Over the past 5 years we can notice aggressive planned obsolescence applied across pretty much all products. From an all-sealed non-repairable designs to software limitations it's visible even to the non-technical users.
We can differentiate two product cycles. Premium products with no planned obsolescence - higher price, less frequent change of device. Mainstream products - designed to be replaced frequently, lower price.
Ideas
Initial price as low as mainstream. Users pay a fixed additional fee for each functioning year of the product thus reaching premium price if the product lasts longer.
A marketplace where only products with no planned obsolescence are sold based on the above model
Would you switch to such a purchasing model as a user?

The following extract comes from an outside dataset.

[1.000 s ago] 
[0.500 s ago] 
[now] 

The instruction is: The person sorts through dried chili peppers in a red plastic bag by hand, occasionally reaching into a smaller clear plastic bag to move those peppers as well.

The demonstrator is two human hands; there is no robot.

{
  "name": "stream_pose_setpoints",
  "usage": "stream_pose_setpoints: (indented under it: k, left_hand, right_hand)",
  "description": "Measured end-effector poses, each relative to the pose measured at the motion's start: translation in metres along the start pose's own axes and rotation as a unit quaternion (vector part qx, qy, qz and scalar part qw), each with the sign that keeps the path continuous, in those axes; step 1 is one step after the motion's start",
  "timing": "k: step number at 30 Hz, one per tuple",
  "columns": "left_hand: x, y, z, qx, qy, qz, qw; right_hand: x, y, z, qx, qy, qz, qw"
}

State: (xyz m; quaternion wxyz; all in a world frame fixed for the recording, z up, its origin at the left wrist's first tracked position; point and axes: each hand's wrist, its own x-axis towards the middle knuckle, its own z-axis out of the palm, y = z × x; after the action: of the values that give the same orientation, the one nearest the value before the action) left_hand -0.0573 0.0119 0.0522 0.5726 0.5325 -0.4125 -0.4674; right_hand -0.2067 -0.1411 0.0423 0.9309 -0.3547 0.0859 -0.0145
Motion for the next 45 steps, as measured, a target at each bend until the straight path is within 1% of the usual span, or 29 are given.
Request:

Would you switch to such a production model as a company? No. Too hard to forecast cash flow on the business side. And how would you handle someone paying half then telling you the device broke? 1st year in warranty. Afterwards inspection before recurring payment. If you fake it you have to return the device. Maybe for an expensive piece of business equipment. For a consumer device I don't see that working -- the logistics of the "inspection" would impose prohibitive costs and administrative hassle. If someone doesn't submit to inspection you just turn them off? Seems like you want a subscription model based on usage, not a pay-for-use setup for the hardware. It's not a subscription model but rather a user feedback loop. Basically the producer should prove the device is still working rather than the user proving it's not working. Nope. Sometimes a device just gets outmoded, or my needs change, or I might just get bored with it. I wouldn't want to have to keep paying for it regardless.